**WHAT TO WORK ON**
Begin at the top of the records below and return each line exactly through the line with "Mark the region of the black right gripper right". Skip pictures.

(Saved entries)
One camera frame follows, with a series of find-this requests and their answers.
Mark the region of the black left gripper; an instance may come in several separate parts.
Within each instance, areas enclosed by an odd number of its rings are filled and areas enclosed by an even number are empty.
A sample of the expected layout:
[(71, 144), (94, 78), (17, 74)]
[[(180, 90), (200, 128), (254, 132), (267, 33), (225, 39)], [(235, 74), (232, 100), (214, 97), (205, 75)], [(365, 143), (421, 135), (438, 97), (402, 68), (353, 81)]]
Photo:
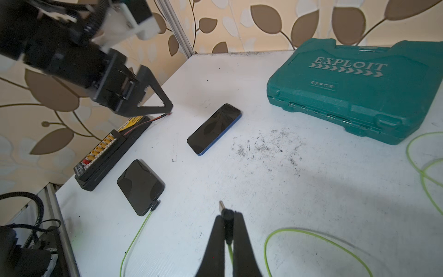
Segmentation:
[(134, 74), (120, 52), (105, 53), (91, 42), (72, 43), (68, 28), (55, 20), (40, 21), (25, 48), (24, 63), (84, 88), (94, 102), (123, 117), (167, 114), (173, 109), (149, 68), (141, 66)]

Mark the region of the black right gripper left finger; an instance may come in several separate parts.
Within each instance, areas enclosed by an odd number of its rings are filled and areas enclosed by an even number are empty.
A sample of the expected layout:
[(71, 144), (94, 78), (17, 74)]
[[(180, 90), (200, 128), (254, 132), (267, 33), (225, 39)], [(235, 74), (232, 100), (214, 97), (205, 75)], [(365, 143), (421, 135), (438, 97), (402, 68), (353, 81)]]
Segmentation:
[(225, 231), (221, 215), (215, 218), (211, 235), (196, 277), (224, 277)]

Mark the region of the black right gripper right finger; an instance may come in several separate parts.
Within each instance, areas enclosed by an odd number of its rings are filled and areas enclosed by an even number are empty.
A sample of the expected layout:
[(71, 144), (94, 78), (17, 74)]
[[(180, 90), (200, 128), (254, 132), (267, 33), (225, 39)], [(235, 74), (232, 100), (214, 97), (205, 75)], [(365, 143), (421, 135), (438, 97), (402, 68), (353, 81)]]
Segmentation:
[(262, 277), (251, 246), (245, 220), (240, 212), (234, 212), (233, 223), (233, 276)]

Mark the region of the blue-edged black smartphone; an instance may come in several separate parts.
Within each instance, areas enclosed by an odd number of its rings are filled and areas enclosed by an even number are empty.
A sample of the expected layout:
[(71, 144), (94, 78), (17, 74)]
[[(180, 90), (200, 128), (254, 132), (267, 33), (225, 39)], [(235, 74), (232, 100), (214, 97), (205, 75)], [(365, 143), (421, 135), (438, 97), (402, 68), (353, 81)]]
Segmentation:
[(231, 104), (222, 105), (187, 139), (193, 152), (201, 156), (207, 152), (240, 118), (242, 112)]

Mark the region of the red black battery lead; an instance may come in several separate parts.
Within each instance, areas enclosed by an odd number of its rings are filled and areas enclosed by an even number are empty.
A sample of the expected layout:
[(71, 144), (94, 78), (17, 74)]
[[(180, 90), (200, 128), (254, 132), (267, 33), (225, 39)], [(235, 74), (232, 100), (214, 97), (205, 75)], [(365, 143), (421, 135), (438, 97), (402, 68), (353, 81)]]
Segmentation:
[(154, 118), (154, 119), (151, 119), (151, 120), (149, 120), (149, 121), (145, 121), (145, 122), (143, 122), (143, 123), (141, 123), (141, 124), (139, 124), (139, 125), (137, 125), (137, 126), (131, 128), (130, 130), (128, 130), (126, 133), (123, 134), (123, 136), (127, 136), (128, 134), (130, 134), (131, 132), (133, 132), (133, 131), (136, 130), (137, 128), (139, 128), (139, 127), (141, 127), (141, 126), (144, 126), (144, 125), (149, 125), (150, 123), (155, 122), (155, 121), (157, 121), (157, 120), (160, 120), (160, 119), (162, 119), (162, 118), (164, 118), (164, 117), (166, 117), (166, 116), (169, 116), (169, 115), (171, 115), (171, 114), (172, 114), (172, 112), (165, 113), (165, 114), (162, 114), (162, 115), (160, 115), (160, 116), (158, 116), (158, 117), (156, 117), (156, 118)]

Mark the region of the black yellow battery pack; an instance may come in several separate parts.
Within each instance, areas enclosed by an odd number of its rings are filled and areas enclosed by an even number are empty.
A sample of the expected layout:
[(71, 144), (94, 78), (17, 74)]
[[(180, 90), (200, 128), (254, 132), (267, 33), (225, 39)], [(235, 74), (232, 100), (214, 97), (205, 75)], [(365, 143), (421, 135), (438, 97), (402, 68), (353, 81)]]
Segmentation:
[(137, 128), (127, 136), (123, 136), (123, 134), (131, 128), (149, 120), (150, 118), (148, 116), (132, 117), (119, 129), (113, 129), (102, 139), (100, 143), (74, 167), (75, 180), (79, 186), (87, 191), (94, 190), (151, 123)]

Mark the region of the green plastic tool case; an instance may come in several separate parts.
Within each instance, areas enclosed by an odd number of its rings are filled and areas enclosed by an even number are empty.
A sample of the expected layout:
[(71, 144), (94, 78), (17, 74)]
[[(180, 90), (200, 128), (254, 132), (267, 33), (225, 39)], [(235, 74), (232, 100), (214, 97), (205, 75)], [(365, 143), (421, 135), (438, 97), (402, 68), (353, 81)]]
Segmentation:
[(443, 80), (441, 42), (345, 46), (309, 39), (270, 77), (272, 105), (397, 145), (419, 129)]

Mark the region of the aluminium frame post left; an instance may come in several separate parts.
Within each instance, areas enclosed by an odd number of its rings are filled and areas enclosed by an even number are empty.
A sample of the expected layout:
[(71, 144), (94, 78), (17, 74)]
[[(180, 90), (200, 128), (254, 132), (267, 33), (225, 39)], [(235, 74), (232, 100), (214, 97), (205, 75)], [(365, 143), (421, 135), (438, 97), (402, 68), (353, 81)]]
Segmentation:
[(171, 26), (179, 45), (182, 47), (184, 55), (186, 55), (187, 58), (190, 58), (194, 54), (194, 51), (170, 1), (159, 0), (158, 5), (160, 10), (164, 13), (165, 19)]

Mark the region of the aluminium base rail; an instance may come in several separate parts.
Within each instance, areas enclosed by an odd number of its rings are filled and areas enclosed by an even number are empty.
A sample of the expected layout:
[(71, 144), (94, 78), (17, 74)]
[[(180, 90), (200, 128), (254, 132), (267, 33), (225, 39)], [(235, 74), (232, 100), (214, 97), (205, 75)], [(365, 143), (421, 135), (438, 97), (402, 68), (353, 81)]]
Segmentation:
[(60, 184), (49, 183), (37, 194), (1, 195), (2, 200), (28, 200), (12, 220), (1, 226), (1, 276), (80, 276), (55, 195), (60, 188)]

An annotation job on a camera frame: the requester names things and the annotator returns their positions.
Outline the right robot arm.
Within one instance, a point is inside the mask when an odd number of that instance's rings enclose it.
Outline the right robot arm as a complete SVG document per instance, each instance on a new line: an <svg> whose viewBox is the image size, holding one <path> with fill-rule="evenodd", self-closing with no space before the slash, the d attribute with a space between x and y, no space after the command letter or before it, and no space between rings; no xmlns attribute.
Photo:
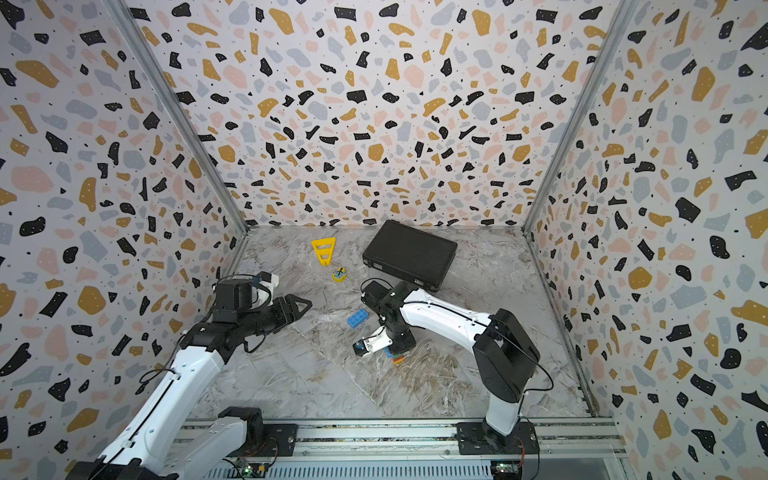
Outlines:
<svg viewBox="0 0 768 480"><path fill-rule="evenodd" d="M551 375L513 313L467 310L406 282L393 286L379 278L361 284L361 300L378 316L379 329L353 345L359 357L378 351L402 357L416 346L414 328L435 333L473 354L489 404L481 422L457 425L461 454L539 451L535 428L521 411L526 396L535 390L528 385L534 374Z"/></svg>

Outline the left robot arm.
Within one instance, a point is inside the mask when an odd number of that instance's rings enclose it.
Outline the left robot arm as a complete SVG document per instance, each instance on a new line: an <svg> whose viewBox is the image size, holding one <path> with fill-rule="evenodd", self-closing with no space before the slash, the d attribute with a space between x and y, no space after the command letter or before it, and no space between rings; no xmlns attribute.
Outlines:
<svg viewBox="0 0 768 480"><path fill-rule="evenodd" d="M231 275L214 288L203 320L181 338L161 380L125 429L93 461L79 461L70 479L200 479L225 458L277 447L267 435L260 409L229 407L177 455L170 449L208 385L248 338L266 339L300 320L311 301L275 295L278 276Z"/></svg>

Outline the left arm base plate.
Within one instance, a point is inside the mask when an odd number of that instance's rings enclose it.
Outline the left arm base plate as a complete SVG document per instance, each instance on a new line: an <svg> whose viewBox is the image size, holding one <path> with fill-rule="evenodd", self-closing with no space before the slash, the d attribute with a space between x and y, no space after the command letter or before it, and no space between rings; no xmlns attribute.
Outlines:
<svg viewBox="0 0 768 480"><path fill-rule="evenodd" d="M254 438L247 438L243 445L228 457L282 458L292 457L296 446L298 425L295 423L267 423Z"/></svg>

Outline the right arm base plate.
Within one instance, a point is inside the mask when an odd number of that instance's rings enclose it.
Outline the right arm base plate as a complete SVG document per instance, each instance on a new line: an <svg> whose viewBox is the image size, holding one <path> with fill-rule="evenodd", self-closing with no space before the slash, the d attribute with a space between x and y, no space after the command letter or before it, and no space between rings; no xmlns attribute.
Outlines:
<svg viewBox="0 0 768 480"><path fill-rule="evenodd" d="M456 424L456 440L461 455L522 455L540 452L534 425L519 420L512 432L503 436L482 422Z"/></svg>

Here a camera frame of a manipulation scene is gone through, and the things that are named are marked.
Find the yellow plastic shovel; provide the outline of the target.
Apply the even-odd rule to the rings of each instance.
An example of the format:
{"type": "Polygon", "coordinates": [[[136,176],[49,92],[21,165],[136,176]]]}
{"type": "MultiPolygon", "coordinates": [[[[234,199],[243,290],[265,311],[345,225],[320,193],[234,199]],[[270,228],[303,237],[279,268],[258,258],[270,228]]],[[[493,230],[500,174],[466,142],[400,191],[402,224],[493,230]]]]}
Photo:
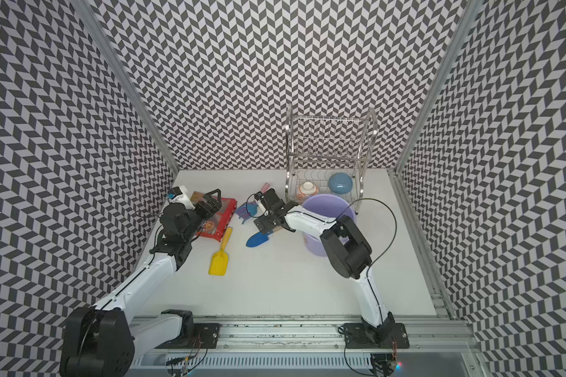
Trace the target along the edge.
{"type": "Polygon", "coordinates": [[[226,246],[229,243],[233,231],[232,227],[226,228],[220,244],[220,249],[212,256],[208,270],[209,275],[224,276],[226,274],[229,262],[229,255],[226,253],[226,246]]]}

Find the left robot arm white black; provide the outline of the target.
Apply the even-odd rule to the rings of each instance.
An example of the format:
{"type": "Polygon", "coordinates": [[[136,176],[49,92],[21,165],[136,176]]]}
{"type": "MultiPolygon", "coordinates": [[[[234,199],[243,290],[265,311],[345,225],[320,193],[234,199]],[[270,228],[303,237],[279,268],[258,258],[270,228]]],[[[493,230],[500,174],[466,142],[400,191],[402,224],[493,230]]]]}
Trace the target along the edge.
{"type": "Polygon", "coordinates": [[[132,362],[176,340],[186,346],[193,314],[170,309],[144,325],[131,322],[150,296],[187,260],[204,223],[222,207],[220,189],[193,203],[183,186],[168,193],[162,229],[149,257],[113,292],[92,306],[75,309],[64,325],[59,373],[62,376],[124,376],[132,362]]]}

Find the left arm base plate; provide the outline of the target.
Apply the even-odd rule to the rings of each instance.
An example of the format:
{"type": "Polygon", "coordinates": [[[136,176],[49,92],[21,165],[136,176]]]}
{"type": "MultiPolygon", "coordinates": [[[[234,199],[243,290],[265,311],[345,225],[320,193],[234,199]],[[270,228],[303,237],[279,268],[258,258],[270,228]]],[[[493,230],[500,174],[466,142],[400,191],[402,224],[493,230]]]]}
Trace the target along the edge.
{"type": "Polygon", "coordinates": [[[217,347],[220,323],[199,323],[183,325],[180,335],[157,347],[158,350],[215,349],[217,347]]]}

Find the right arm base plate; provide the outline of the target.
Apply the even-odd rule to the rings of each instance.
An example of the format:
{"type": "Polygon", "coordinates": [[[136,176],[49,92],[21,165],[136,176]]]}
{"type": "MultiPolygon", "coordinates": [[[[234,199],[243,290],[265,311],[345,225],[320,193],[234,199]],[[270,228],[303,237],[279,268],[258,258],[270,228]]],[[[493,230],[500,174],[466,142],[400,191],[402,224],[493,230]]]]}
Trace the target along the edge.
{"type": "Polygon", "coordinates": [[[396,323],[388,333],[383,333],[364,323],[345,323],[338,328],[349,350],[405,350],[410,348],[404,324],[396,323]]]}

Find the purple rake pink handle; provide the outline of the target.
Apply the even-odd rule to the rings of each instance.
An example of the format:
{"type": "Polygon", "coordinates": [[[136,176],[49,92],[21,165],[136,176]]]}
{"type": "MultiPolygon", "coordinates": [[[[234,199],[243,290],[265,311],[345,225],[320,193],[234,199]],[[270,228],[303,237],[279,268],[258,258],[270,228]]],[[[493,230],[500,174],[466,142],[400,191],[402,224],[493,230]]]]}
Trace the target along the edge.
{"type": "Polygon", "coordinates": [[[255,196],[240,204],[236,210],[237,216],[243,220],[258,217],[259,213],[264,213],[264,207],[255,196]]]}

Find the purple plastic bucket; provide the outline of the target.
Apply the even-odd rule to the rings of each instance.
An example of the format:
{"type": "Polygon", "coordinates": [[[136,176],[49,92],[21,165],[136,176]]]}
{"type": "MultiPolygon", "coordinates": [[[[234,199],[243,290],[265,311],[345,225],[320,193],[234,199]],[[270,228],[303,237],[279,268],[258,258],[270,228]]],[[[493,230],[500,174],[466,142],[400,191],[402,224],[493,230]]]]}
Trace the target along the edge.
{"type": "MultiPolygon", "coordinates": [[[[324,193],[308,197],[303,202],[302,207],[325,217],[337,218],[339,215],[347,215],[353,221],[356,221],[355,212],[349,207],[349,203],[345,199],[333,194],[324,193]]],[[[313,237],[304,232],[303,242],[312,254],[326,257],[325,248],[318,237],[313,237]]]]}

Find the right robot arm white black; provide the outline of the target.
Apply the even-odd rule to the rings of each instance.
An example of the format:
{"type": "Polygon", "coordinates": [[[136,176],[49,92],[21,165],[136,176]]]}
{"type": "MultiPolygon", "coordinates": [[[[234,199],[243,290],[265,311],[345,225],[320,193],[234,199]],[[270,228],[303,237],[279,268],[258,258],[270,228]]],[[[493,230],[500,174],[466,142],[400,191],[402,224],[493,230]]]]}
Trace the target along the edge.
{"type": "Polygon", "coordinates": [[[361,321],[368,341],[384,342],[396,321],[385,306],[374,281],[372,248],[355,221],[340,213],[326,217],[300,204],[284,202],[273,189],[250,196],[259,202],[264,213],[254,223],[263,235],[281,227],[289,232],[300,231],[320,239],[331,267],[355,284],[355,296],[361,309],[361,321]]]}

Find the blue plastic trowel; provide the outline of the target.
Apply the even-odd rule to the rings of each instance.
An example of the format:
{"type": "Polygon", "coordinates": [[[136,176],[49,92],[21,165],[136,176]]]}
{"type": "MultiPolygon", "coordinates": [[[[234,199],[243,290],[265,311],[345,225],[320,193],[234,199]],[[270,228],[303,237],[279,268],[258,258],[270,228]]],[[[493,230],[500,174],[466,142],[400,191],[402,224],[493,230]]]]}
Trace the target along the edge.
{"type": "Polygon", "coordinates": [[[256,248],[264,243],[267,243],[270,237],[280,230],[281,227],[277,227],[265,234],[262,234],[261,232],[257,232],[247,240],[245,246],[247,248],[256,248]]]}

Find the blue fork yellow handle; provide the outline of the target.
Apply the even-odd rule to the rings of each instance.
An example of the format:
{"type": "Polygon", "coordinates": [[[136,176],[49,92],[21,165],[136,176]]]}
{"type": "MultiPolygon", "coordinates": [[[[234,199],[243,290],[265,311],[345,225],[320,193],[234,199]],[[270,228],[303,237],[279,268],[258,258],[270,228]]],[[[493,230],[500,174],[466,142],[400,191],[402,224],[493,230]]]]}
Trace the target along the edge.
{"type": "Polygon", "coordinates": [[[237,215],[245,223],[250,218],[255,218],[258,212],[258,206],[255,201],[243,203],[237,209],[237,215]]]}

**REPLY TO THE EXERCISE**
One camera frame follows, with a series of find-this requests and their answers.
Mark the region of the black left gripper; an instance may come in several separate parts.
Within each instance, areas enclosed by an odd number of its rings are filled and areas enclosed by an even number are empty.
A sample of the expected layout:
[(71, 144), (94, 78), (17, 74)]
[[(180, 90), (200, 128), (254, 132), (267, 33), (225, 39)], [(235, 74), (232, 100), (214, 97), (205, 75)], [(365, 143), (421, 135), (438, 97), (402, 68), (353, 81)]]
Photo:
Segmentation:
[(134, 74), (120, 52), (105, 53), (91, 42), (72, 43), (68, 28), (55, 20), (40, 21), (25, 48), (24, 63), (84, 88), (94, 102), (123, 117), (167, 114), (173, 109), (149, 68), (141, 66)]

Mark the region of the black right gripper left finger; an instance may come in several separate parts.
Within each instance, areas enclosed by an odd number of its rings are filled and areas enclosed by an even number are empty.
A sample of the expected layout:
[(71, 144), (94, 78), (17, 74)]
[[(180, 90), (200, 128), (254, 132), (267, 33), (225, 39)], [(235, 74), (232, 100), (214, 97), (205, 75)], [(365, 143), (421, 135), (438, 97), (402, 68), (353, 81)]]
Segmentation:
[(225, 231), (221, 215), (215, 218), (211, 235), (196, 277), (224, 277)]

Mark the region of the black right gripper right finger; an instance may come in several separate parts.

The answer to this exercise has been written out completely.